La prima esigenza per un “comunicatore” è riuscire a monitorare la rete, ovvero essere in grado di sapere non solo sulle piattaforme dei social network più diffusi, ma anche sui canali informativi come blogger e testate giornalistiche, nonché sui siti internet generalisti il “sentiment” e la “reputazione” che ruota intorno ad un determinato “tag”.
Qualsiasi attività di gestione della “reputazione online” parte dall’ascolto, dall’analisi delle conversazioni, dei documenti e dei contenuti presenti in rete.
Lo studio dei dati immessi in Internet, effettuato grazie a specifiche piattaforme di “monitoring”, avviene quasi in tempo reale attraverso una complessa analisi semantica, che è in grado di riportare all’attenzione dell’operatore tutti i contenuti che riprendono quel determinato “tag” contestualizzato in un giudizio.
Gli interventi, che seguono l’analisi dei dati, permettono di intervenire modificando ad esempio la pubblicità di un prodotto o rivedendo i processi interni all’azienda che vanno dalla fase di produzione, al marketing più idoneo a dare risposte concrete alle domande dei consumatori, correggendo secondo i casi, le procedure di comunicazione.
Ma come comportarsi quando la “web reputation” è volutamente inquinata da azioni diffamatorie o di concorrenza sleale?

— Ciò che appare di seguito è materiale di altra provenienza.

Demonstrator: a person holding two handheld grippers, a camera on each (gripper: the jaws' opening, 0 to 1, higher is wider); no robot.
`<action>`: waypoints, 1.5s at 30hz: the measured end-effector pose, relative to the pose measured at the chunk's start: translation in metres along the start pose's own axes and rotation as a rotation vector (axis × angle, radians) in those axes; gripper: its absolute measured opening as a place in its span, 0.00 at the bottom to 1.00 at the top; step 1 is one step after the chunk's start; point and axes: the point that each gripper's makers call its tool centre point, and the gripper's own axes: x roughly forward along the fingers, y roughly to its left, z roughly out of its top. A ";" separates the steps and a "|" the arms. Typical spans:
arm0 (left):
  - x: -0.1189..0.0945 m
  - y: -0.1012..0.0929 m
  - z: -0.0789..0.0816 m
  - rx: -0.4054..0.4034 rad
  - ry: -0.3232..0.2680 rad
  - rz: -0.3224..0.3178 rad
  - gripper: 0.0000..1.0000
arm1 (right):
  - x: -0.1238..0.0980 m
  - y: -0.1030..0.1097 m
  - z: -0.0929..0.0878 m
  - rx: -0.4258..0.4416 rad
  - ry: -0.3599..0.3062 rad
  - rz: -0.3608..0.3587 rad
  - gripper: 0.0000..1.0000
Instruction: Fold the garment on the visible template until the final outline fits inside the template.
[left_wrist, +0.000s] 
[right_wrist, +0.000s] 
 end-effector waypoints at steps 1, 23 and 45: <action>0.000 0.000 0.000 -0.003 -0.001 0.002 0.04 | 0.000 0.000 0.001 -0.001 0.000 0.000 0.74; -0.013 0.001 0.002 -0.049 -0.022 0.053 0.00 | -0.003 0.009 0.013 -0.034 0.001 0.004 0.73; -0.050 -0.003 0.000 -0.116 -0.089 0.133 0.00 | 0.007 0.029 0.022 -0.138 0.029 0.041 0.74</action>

La risposta appare complessa e il ricorso a soluzioni definitive avviene attraverso il ricorso all’Autorità giudiziaria, la sola capace con un provvedimento “ad hoc” di inibire la presenza di pagine illecite sul web.
In conclusione, se l’analisi della Rete permette sempre di definire uno scenario sulla base del quale si possono attivare strategie che possono essere: correttive, integrative e proattive il ricorso ad azioni giudiziarie appare necessario, qualora ci si imbatta in giudizi che, in spregio alle più elementari “libertà digitali”, pongono in essere azioni diffamatorie o di concorrenza sleale.